Una mutación genética conocida como NPY se asocia con una mayor respuesta inflamatoria. Aunque esto es útil para combatir la infección, también se asocia con la depresión. Este gen controla un neurotransmisor llamado Neuropéptido Y, que ayuda a aumentar nuestra capacidad para soportar el estrés. Aquellos con un gen NPY mutado vieron una respuesta inmune más fuerte, según los investigadores de la Universidad de Michigan.

Pero hoy en día, sólo provoca una mayor probabilidad de desarrollar depresión. Aquellos con esta mutación pueden tener un sistema inmunológico que reacciona como un detector de humo. Aunque se encuentra inerte, cuando se produce un evento estresante, como una infección, esta respuesta inmune se activa, al igual que la forma en que el detector capta humo y señala la alarma.

Los Dres. Miller y Raison intentaron probar el “principio del detector de humo”, dando a los pacientes deprimidos un fármaco anti-inflamatorio. Resulta que no todas las personas que se ocupan de la depresión tienen inflamación crónica. Sólo algunos pacientes respondieron, aquellos con cierta firma genética. Pero estos participantes vieron mejoras dramáticas.

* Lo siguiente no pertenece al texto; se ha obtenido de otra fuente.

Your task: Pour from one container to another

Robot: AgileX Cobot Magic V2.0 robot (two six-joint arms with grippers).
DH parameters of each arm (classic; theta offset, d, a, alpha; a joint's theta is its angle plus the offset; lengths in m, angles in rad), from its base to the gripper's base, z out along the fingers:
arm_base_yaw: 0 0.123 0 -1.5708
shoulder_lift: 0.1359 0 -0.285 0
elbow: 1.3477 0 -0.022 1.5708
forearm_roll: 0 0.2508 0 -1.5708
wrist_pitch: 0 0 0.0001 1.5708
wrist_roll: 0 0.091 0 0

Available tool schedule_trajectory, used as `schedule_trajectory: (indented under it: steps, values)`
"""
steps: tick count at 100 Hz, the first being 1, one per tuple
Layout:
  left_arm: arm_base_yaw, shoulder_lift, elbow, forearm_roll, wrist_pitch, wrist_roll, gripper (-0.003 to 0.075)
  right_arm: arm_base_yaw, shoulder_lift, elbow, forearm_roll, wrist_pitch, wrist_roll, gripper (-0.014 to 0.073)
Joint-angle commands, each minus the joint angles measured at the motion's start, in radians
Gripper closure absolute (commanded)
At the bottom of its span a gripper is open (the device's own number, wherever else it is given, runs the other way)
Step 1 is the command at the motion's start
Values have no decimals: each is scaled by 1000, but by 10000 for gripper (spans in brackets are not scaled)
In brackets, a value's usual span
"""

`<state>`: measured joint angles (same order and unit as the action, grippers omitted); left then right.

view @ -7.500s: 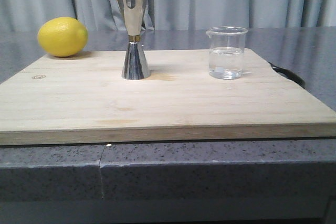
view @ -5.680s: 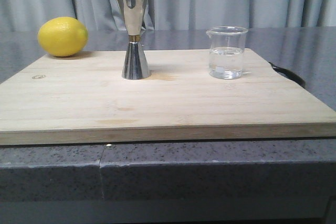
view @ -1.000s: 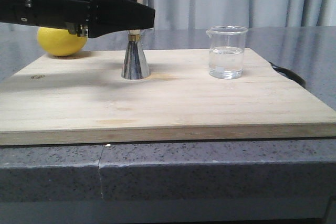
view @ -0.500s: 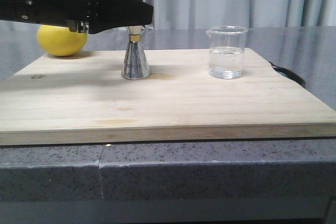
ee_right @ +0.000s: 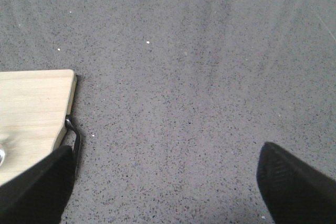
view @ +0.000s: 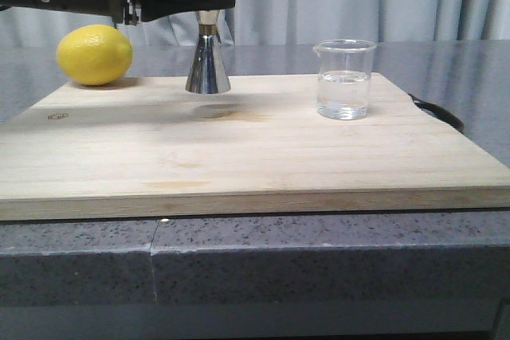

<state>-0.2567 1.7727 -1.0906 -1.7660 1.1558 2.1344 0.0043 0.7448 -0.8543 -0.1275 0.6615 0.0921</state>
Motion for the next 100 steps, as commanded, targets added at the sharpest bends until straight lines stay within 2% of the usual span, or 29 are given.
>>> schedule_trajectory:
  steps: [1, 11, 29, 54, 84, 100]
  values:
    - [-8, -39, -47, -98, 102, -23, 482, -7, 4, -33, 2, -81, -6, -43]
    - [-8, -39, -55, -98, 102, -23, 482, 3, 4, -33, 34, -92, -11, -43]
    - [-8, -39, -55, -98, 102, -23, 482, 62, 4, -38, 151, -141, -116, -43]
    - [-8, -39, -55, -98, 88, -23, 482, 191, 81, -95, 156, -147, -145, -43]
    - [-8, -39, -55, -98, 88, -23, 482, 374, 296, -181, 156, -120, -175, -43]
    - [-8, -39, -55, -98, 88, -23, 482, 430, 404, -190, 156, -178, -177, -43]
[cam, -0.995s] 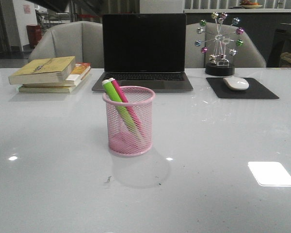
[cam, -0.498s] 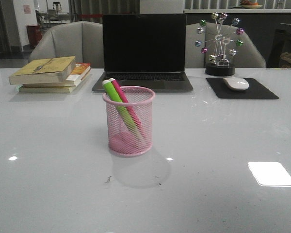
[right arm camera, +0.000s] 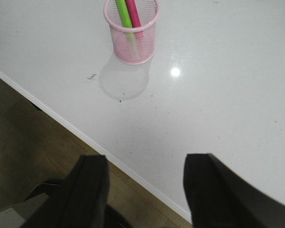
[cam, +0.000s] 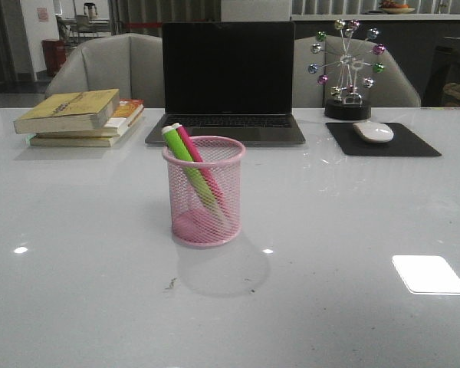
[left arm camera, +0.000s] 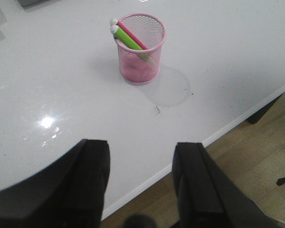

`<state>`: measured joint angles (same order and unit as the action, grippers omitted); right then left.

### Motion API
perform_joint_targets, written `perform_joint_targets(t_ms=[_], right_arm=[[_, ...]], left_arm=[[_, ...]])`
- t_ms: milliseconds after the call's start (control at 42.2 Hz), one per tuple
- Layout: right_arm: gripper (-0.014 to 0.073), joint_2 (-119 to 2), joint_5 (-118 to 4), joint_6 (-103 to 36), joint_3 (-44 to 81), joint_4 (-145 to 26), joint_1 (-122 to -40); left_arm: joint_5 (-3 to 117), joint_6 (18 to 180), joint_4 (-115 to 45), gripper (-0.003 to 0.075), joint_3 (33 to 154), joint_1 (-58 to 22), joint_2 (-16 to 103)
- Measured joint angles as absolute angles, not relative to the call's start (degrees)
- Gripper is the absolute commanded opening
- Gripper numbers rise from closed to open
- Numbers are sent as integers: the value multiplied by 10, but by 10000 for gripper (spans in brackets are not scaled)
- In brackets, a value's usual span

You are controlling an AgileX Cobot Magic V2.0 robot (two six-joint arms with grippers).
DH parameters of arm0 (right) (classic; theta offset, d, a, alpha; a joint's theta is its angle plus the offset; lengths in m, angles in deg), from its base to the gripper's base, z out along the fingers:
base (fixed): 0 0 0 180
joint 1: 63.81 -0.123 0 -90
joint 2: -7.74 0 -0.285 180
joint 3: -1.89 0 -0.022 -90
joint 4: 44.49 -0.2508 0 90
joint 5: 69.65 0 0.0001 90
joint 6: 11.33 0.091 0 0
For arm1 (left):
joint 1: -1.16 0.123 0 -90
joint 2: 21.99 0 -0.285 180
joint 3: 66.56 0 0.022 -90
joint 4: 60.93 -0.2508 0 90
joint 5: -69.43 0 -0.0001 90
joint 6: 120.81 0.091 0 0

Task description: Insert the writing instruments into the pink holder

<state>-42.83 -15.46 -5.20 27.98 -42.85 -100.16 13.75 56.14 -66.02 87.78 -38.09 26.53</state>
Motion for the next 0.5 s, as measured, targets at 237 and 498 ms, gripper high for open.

Saber cómo el sistema inmune y la depresión mayor están vinculados podría ayudar a desarrollar el nuevo y creciente campo de la inmunoterapia, a la vez que ofrece una mejor comprensión del sistema inmunológico y tratamientos más avanzados para ciertos tipos de depresión.

Una mejor comprensión de los aspectos neurológicos y genéticos podría cosechar nuevas perspectivas y nuevos tratamientos también. Los fundamentos biológicos y evolutivos son multifacéticos y complejos. Se requiere más investigación, especialmente porque la necesidad es tan grande.